● YOUR TASK: Please tally the lines of the listing that follows where the word "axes" appears, and reply with the number only.

● DATA TO PROCESS:
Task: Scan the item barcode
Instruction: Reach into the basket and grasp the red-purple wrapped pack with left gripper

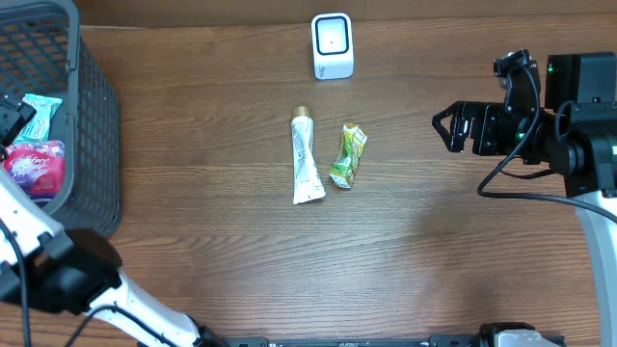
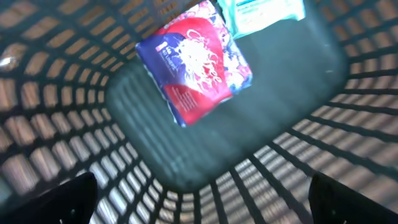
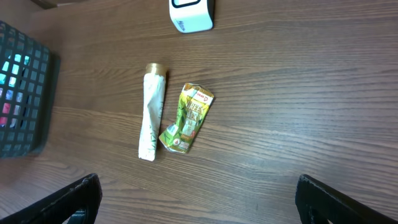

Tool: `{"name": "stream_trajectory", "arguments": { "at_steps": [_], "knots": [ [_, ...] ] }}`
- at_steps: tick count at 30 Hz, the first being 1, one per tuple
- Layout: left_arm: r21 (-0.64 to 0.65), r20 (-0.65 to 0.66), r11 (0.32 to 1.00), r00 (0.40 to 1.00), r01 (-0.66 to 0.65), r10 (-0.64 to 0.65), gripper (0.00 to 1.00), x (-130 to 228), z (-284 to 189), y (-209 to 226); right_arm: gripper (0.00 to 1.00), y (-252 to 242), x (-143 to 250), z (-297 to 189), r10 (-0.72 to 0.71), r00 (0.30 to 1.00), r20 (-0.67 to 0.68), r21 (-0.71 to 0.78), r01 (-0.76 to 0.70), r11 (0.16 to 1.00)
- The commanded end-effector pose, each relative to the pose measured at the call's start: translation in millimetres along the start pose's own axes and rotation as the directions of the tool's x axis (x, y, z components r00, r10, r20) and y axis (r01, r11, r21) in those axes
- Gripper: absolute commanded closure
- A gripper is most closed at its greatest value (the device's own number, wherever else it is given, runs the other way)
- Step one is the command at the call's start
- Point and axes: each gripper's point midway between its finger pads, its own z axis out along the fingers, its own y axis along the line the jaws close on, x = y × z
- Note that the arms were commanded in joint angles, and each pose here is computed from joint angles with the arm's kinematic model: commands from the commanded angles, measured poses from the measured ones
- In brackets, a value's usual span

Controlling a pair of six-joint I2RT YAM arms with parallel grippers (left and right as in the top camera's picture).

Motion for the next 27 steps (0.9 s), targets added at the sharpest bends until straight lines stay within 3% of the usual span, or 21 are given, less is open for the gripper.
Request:
{"name": "stream_trajectory", "arguments": {
  "at_steps": [1, 8, 17, 24, 27],
  "knots": [
    [-0.041, -0.076, 0.991, 0.989, -0.131, 0.128, 0.0, 1, 45, -2, 0.0, 7, -8, -7, -0.015, 0.999, 0.033, -0.013, 0.016, 1.0],
    [-0.076, -0.179, 0.985, 0.974, -0.158, 0.142, 0.0, 9, 119, -9, 0.0, 7, -8, -7, -0.016, 0.999, 0.034, -0.013, 0.016, 1.0],
    [-0.139, -0.261, 0.959, 0.944, -0.246, 0.204, 0.02, 21, 182, -3, 0.0, 7, -10, -7, -0.019, 0.999, 0.042, -0.014, 0.019, 1.0],
    [-0.165, -0.341, 0.947, 0.917, -0.275, 0.206, 0.15, 40, 213, 3, 0.0, 7, -10, -7, -0.019, 0.999, 0.042, -0.014, 0.019, 1.0],
    [-0.169, -0.373, 0.944, 0.905, -0.285, 0.206, 0.31, 48, 223, 5, 0.0, 7, -10, -7, -0.019, 0.999, 0.042, -0.014, 0.019, 1.0]
  ]
}}
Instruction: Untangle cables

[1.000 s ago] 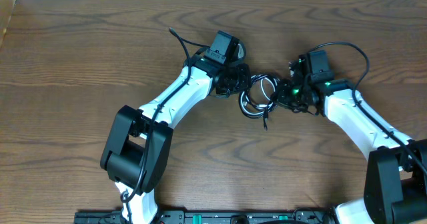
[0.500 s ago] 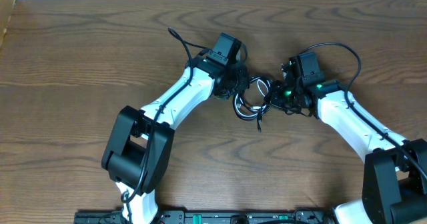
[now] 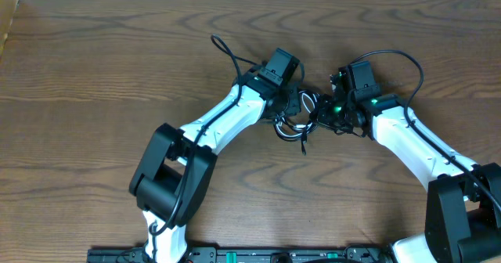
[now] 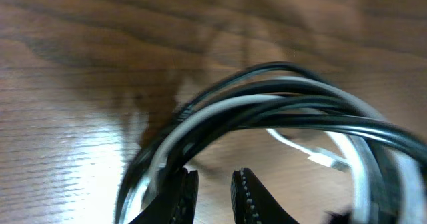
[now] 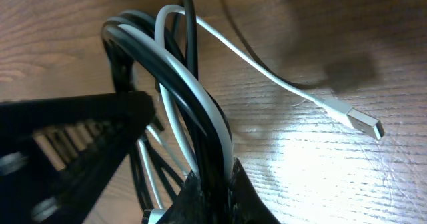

● YOUR RESPONSE: 2